UNITED STATES DISTRICT COURT FOR THE WESTERN DISTRICT OF TEXAS EL PASO DIVISION
Apr 12, 2017
EP-17-CV-87-PRM (W.D. Tex. Apr. 12, 2017)

Opinion

EP-17-CV-87-PRM

04-12-2017

MATTHEW LOUIS COLLINS, Reg. No. 75454-065, Petitioner, v. J. SCOTT WILLIS, Respondent.


MEMORANDUM OPINION AND ORDER

On this day, the Court considered Petitioner Matthew Louis Collins's "Petition for Writ of Habeas Corpus under 28 U.S.C. § 2241" (ECF No. 1) [hereinafter "Petition"], filed on March 23, 2017, in the above-captioned cause. Seeking relief from his sentence, Petitioner, a federal prisoner at the La Tuna Federal Correctional Institution in Anthony, Texas, "is not asserting factual innocence of his crime of conviction, but [challenging] enhancements utilized to sentence him." After reviewing the record and for the reasons discussed below, the Court will sua sponte dismiss the Petition, pursuant to 28 U.S.C. § 2243.

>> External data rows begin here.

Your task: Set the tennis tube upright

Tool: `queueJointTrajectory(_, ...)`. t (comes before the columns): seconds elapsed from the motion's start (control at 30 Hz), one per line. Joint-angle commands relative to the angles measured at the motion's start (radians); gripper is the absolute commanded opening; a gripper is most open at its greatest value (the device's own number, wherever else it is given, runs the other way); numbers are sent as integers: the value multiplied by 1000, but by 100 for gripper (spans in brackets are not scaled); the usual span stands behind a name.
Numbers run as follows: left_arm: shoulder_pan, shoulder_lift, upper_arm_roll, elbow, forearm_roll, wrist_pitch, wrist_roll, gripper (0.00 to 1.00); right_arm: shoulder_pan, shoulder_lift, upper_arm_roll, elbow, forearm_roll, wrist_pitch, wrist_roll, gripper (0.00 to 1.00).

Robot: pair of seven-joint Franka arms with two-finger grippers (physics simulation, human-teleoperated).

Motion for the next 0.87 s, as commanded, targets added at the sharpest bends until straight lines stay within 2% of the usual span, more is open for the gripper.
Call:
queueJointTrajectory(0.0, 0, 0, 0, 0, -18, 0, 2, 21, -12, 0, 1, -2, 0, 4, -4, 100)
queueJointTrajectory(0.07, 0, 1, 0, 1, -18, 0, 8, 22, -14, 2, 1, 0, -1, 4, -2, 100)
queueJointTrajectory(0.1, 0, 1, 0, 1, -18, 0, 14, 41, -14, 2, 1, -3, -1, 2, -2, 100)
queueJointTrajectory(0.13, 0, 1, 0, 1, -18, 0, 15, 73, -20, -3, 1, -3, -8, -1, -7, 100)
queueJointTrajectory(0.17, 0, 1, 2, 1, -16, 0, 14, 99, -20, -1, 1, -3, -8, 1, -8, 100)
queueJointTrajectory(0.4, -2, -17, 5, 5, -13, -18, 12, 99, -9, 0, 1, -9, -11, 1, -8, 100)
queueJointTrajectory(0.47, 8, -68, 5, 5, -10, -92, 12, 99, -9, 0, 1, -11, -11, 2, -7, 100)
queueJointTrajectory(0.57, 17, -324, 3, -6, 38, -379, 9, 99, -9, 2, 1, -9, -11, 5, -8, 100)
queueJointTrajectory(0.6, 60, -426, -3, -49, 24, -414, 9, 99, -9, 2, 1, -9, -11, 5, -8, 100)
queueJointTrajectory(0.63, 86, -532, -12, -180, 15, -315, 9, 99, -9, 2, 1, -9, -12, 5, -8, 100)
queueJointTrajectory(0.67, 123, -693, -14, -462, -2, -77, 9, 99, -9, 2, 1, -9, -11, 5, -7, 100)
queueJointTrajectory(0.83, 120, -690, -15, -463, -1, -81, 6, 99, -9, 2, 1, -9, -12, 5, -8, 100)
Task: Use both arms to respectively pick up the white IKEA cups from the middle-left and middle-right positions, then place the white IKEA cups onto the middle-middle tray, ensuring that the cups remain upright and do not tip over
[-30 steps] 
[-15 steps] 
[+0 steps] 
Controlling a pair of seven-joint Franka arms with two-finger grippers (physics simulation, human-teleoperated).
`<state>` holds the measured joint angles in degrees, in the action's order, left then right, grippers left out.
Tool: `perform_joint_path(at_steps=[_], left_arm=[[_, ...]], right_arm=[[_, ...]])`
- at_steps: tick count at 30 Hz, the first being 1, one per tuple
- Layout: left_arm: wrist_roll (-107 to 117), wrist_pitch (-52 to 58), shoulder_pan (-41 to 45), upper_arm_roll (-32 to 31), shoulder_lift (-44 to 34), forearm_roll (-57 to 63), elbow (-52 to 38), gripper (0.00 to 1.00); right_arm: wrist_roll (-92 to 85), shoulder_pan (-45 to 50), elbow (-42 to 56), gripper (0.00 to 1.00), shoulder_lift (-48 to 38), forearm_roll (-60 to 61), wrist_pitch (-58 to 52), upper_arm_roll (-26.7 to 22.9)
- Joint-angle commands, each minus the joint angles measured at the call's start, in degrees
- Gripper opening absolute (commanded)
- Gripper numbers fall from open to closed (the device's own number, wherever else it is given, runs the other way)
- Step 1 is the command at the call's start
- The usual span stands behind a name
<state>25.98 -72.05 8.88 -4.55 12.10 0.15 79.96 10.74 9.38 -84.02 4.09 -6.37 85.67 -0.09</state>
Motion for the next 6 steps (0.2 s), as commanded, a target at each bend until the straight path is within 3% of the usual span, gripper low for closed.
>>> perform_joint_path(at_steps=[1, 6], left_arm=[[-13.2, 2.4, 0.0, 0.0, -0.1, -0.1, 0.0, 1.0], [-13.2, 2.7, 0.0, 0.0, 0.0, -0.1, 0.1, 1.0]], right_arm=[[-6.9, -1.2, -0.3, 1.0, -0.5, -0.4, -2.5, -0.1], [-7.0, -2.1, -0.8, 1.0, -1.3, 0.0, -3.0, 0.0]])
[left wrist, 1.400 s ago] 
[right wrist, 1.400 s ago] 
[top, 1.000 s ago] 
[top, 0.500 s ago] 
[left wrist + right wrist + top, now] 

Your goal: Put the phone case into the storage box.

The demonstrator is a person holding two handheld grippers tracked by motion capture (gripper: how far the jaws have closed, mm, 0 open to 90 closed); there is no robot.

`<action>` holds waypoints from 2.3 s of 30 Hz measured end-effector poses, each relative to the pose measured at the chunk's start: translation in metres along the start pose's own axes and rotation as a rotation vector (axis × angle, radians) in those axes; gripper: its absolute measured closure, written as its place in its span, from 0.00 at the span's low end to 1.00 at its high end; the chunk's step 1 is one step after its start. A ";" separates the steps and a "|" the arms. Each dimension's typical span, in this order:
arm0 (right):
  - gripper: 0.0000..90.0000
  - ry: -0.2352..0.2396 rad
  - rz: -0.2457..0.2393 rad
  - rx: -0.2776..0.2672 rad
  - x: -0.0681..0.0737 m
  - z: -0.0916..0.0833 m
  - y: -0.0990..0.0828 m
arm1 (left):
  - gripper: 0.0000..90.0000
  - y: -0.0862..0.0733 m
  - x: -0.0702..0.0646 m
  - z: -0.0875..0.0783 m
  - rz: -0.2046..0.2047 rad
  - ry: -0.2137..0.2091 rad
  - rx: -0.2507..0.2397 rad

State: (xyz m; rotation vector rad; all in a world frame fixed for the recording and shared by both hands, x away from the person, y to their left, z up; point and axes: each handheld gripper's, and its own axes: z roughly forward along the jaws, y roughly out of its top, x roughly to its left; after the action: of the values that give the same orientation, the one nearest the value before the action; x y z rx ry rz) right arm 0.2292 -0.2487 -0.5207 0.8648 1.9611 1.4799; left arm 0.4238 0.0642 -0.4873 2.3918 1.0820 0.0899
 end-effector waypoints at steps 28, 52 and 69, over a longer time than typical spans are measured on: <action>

Anthony is located in El Paso County, Texas, which is within the territorial confines of the Western District of Texas. See 28 U.S.C. § 124(d)(3) (2012).

Pet'r's Mem. in Supp. 1, Mar. 23, 2017, ECF No. 2.

28 U.S.C. § 2243 (2012) ("A court . . . entertaining an application for a writ of habeas corpus shall forthwith award the writ or issue an order directing the respondent to show cause why the writ should not be granted, unless it appears from the application that the applicant or person detained is not entitled thereto.").

I. BACKGROUND AND PROCEDURAL HISTORY

According to court records in case number 6:13-CR-344-MC-1 in the United States District Court for the District of Oregon, on August 1, 2013, Petitioner entered a guilty plea to an information charging him with one count of possession with intent to distribute methamphetamine. At his sentencing, the prosecutor reported Petitioner had a long history of criminal conduct:

See Def.'s Am. Mot. to Vacate, United States v. Collins, 6:13-CR-344-MC-1 (D. Or. June 3, 2016), ECF No. 41.

He has been a Central Oregon drug dealer for quite some time, and to put it simply, he's been running amuck out there. Since his twenties he has been convicted of dealing in coke; dealing in meth. He has been arrested with firearms. He has been involved in multiple burglaries, one of which resulted in someone being beat in the side of the head with a crowbar.
As a result of this criminal history, the probation officer who prepared Petitioner's presentence investigation report recommended, inter alia, that a prior Oregon burglary conviction would qualify as a "crime of violence" pursuant to the career offender definitions in Sentencing Guidelines §§ 4B1.1 and 4B1.2. The probation officer also noted that each of Petitioner's two prior Oregon delivery-of-a-controlled-substance convictions would qualify as a "controlled substance offense" pursuant to the same career offender definitions. The career offender enhancement increased Petitioner's offense level to 34. After reducing the total offense level for his acceptance of responsibility and taking into account a criminal history category VI, Petitioner faced a Sentencing Guideline range of 188-235 months' imprisonment. The parties mutually recommended a downward variance to a 140-month sentence. The Oregon district court accepted the recommendation and sentenced Petitioner to 140 months' imprisonment. Petitioner did not appeal.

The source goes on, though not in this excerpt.